Harris is none of those things. At 59, she is two decades younger than Trump and will have no trouble keeping up with him on the campaign trail or on the debate stage. She is also a former prosecutor who, if anything, is known for being too tough on crime. (Trump allies told me they plan to attack his left wing with accusations that Harris over-incarcerated young black men when she was California’s attorney general.) At the very least, Trump’s lieutenants realize, Harris’s promotion will provide a desperately needed boost to Democrats nationwide in the form of fundraising, volunteerism and enthusiasm. Whatever her flaws as a politician—Harris ran a disastrous 2020 primary campaign for president, marked by organizational infighting and embarrassing statements—she does not have the flaw that has proven insurmountable for Biden.

The Trump campaign insists nothing has changed. Wiles and LaCivita are telling staff that given the obstacles Trump has already overcome—trials, a conviction, an assassination attempt that nearly killed him—a new Democratic candidate is just another hurdle in the 2024 inferno.

But they know it’s more than that. They know that from the moment they joined Trump, everything they planned for this campaign—the messaging, the advertising, the microtargeting, the fieldwork, the mailers, the digital engagement, the social media maneuvers—was designed to defeat Joe Biden. Even the choice of Senator J.D. Vance of Ohio as Trump’s running mate, campaign officials acknowledge, was a luxury designed to boost margins with the base in a landslide victory rather than to persuade undecided voters in a tight race.

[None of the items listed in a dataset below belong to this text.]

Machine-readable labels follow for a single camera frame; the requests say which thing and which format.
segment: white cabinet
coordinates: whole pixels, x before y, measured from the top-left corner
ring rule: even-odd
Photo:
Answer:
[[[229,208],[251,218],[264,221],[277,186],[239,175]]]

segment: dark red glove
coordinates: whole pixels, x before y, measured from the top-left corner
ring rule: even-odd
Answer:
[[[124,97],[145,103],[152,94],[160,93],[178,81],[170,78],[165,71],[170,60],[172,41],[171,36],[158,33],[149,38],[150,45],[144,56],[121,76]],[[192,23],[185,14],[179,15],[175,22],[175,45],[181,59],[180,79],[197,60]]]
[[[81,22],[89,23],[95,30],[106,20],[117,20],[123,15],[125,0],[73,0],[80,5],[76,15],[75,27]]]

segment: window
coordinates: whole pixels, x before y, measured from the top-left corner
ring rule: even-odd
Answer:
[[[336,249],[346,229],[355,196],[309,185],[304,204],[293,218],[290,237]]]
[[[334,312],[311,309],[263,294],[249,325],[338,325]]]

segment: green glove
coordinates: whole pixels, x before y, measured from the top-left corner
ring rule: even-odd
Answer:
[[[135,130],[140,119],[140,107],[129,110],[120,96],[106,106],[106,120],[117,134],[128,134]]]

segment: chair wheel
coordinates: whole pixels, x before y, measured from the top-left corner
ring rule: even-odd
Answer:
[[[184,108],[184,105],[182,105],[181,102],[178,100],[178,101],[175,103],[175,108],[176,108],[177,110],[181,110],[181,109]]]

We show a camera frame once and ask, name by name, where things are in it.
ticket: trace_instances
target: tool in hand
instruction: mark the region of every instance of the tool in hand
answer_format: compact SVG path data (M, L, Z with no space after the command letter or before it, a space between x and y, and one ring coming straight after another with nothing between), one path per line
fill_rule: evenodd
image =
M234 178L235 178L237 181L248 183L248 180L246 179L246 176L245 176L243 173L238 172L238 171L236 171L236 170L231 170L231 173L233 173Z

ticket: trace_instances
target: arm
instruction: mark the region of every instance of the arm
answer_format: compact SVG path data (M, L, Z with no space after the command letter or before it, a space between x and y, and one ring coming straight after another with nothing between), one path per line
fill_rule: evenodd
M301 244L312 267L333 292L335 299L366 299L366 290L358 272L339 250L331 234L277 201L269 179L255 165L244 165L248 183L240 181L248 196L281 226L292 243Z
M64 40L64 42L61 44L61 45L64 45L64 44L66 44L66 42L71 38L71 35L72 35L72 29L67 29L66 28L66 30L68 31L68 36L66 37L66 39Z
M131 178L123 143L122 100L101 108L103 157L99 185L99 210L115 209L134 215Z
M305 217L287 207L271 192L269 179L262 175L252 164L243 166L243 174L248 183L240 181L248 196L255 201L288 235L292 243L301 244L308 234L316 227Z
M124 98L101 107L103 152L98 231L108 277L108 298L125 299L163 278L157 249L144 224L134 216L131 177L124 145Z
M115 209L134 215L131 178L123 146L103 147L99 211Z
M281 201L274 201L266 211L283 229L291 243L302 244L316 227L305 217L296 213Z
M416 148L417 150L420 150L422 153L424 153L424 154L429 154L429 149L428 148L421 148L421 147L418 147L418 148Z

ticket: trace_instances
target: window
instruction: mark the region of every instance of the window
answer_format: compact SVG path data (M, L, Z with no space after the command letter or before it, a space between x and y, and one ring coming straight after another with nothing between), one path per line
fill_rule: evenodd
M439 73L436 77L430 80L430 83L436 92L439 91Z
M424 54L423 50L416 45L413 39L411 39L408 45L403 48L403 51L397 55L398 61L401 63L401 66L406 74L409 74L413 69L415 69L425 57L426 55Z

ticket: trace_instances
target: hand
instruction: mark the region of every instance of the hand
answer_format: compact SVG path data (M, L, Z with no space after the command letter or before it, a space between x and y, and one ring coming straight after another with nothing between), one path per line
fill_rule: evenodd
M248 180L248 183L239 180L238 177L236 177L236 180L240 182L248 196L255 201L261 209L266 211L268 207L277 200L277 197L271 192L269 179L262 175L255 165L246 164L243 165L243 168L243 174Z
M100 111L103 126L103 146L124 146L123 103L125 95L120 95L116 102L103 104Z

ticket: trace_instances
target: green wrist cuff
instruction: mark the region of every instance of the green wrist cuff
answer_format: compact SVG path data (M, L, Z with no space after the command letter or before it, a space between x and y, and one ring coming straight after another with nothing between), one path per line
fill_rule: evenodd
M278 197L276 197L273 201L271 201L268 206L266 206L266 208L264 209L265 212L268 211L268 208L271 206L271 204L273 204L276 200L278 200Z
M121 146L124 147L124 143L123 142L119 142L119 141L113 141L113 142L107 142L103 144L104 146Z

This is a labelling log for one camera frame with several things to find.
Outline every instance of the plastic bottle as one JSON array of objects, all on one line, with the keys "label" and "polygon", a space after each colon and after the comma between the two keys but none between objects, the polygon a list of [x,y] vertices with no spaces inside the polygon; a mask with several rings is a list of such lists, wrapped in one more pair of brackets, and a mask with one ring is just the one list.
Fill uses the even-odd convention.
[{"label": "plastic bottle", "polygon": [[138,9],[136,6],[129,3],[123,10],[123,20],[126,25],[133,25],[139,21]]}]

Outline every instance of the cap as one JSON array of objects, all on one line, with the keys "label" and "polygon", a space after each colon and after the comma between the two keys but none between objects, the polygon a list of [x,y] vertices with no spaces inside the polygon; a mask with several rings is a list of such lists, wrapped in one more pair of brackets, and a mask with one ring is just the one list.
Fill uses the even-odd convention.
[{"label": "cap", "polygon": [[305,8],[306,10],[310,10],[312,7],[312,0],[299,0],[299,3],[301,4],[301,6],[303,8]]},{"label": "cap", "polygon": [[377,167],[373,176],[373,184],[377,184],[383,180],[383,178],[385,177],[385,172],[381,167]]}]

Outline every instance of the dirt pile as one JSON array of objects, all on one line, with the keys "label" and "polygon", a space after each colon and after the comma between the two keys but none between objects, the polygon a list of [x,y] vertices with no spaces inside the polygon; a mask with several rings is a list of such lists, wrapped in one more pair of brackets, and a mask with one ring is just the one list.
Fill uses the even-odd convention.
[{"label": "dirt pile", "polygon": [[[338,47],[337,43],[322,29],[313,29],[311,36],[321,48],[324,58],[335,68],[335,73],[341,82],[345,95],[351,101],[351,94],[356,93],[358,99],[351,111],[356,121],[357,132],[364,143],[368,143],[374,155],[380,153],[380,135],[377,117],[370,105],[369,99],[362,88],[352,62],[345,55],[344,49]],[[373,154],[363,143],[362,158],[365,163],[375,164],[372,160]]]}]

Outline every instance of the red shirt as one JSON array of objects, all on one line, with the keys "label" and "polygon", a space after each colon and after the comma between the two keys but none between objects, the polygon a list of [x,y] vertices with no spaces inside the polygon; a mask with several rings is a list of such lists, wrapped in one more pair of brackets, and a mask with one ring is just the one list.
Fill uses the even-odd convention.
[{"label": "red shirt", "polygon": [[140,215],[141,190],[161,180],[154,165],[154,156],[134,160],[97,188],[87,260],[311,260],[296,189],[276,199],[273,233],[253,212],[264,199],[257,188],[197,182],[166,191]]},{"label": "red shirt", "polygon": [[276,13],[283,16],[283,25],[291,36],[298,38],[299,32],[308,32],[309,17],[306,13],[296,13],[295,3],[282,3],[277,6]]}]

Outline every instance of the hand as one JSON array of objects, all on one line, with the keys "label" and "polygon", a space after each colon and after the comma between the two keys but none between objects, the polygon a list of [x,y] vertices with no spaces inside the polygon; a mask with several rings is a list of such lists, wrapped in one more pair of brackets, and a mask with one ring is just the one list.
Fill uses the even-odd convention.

The mindset of this Trump campaign, LaCivita once told me, is to spend every day on the offensive. The team wants to shape the pace and substance of each news cycle and force Democrats to react, ensuring that key battles are fought on the GOP’s chosen terrain. It worked so well that Biden was ruined before his party’s convention. Now, the Trump operation is vowing to destroy Harris—if she does indeed become the nominee—in the same way.

And yet for a campaign that went to bed on Saturday believing it would dictate the terms of the election every day until Nov. 5, Sunday brought an unfamiliar sense of powerlessness. For the first time in a long time, Trump does not control the 2024 narrative.